YOUR INSTRUCTIONS
Go line by line through the data below, counting each one that has "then", and give the final count only.

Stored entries
Segment Open

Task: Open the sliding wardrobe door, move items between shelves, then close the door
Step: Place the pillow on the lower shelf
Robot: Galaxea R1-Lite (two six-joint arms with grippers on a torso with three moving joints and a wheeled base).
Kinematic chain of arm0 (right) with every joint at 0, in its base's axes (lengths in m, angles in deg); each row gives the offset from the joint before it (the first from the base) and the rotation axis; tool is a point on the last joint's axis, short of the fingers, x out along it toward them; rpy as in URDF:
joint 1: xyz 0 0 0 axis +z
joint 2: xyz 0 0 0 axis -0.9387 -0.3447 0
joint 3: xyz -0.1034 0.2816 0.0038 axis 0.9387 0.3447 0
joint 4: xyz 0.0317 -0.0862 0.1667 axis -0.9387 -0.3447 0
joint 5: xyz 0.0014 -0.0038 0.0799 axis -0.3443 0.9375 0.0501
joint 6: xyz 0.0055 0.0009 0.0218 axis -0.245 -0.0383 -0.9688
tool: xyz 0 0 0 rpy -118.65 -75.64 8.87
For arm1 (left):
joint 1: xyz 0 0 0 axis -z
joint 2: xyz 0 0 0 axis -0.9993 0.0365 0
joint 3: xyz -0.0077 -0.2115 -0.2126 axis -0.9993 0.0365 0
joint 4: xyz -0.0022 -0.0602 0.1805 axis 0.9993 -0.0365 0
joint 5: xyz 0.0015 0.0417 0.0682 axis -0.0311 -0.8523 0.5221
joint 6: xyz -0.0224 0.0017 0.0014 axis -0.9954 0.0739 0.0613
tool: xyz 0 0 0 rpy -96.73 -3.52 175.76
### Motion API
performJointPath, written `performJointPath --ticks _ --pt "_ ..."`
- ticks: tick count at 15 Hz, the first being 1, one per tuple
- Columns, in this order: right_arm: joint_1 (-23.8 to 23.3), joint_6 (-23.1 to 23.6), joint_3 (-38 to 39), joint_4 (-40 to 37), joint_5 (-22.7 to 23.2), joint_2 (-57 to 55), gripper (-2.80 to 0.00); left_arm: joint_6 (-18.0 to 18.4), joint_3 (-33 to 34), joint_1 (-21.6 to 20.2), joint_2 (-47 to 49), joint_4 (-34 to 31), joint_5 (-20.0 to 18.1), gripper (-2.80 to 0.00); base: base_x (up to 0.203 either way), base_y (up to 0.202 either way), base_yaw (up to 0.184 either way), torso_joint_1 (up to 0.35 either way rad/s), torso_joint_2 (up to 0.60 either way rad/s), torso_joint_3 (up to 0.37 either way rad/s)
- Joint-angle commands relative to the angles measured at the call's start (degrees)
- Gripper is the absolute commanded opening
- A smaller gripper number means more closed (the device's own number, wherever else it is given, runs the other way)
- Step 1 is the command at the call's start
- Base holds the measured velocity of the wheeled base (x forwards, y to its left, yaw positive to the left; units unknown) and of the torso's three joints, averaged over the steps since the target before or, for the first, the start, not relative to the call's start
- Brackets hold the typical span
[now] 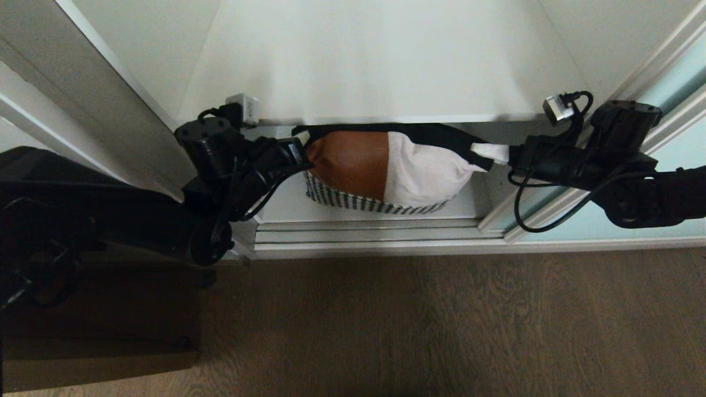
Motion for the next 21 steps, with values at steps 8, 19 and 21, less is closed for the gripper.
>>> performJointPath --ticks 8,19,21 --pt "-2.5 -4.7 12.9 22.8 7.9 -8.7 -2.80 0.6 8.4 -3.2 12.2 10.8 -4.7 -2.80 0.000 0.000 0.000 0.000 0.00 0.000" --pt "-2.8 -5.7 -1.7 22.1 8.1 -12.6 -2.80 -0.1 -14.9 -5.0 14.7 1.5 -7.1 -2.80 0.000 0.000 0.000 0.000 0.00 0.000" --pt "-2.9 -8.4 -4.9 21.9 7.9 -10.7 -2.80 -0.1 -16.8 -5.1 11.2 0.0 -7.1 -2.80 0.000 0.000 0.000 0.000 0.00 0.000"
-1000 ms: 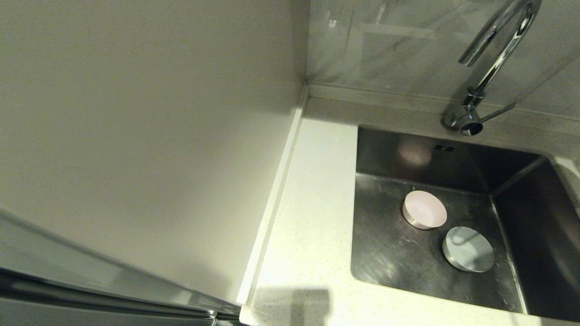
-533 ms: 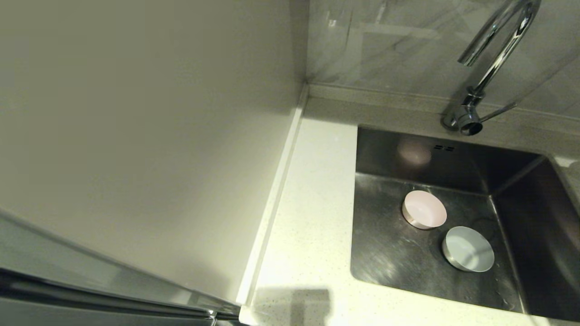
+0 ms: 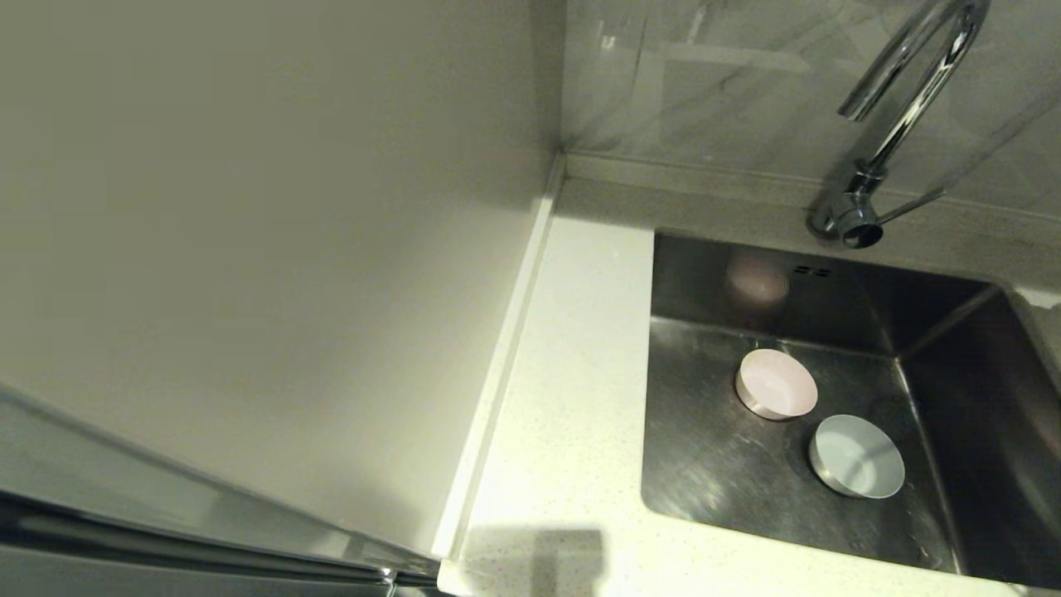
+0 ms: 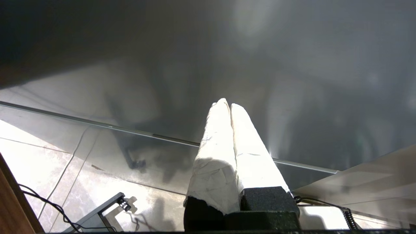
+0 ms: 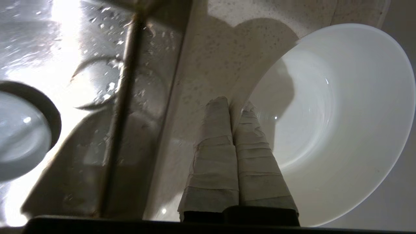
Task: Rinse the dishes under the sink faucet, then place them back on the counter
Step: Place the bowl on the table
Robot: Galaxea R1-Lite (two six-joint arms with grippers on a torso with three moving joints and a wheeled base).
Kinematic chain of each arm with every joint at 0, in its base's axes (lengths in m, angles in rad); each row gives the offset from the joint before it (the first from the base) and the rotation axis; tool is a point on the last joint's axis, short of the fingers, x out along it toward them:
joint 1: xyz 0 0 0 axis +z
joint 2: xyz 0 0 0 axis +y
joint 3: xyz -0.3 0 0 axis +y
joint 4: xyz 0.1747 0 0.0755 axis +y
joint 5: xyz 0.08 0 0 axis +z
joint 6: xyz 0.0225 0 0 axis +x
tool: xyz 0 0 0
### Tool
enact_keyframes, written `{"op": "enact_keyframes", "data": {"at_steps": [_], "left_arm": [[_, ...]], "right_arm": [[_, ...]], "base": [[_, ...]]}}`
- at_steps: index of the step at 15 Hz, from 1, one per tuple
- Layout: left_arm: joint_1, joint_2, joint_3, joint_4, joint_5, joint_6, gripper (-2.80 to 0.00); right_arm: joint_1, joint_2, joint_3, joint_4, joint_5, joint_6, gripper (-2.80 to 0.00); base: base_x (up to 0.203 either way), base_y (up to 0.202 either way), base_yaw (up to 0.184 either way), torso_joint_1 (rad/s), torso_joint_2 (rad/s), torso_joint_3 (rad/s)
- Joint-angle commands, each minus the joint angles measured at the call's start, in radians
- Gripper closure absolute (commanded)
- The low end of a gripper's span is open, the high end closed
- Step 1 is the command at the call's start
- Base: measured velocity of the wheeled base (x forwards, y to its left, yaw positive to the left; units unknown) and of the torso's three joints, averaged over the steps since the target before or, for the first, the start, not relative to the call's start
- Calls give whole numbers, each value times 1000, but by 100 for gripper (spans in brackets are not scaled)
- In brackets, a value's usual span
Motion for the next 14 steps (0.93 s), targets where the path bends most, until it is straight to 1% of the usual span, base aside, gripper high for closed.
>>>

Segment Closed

TASK OUTPUT
2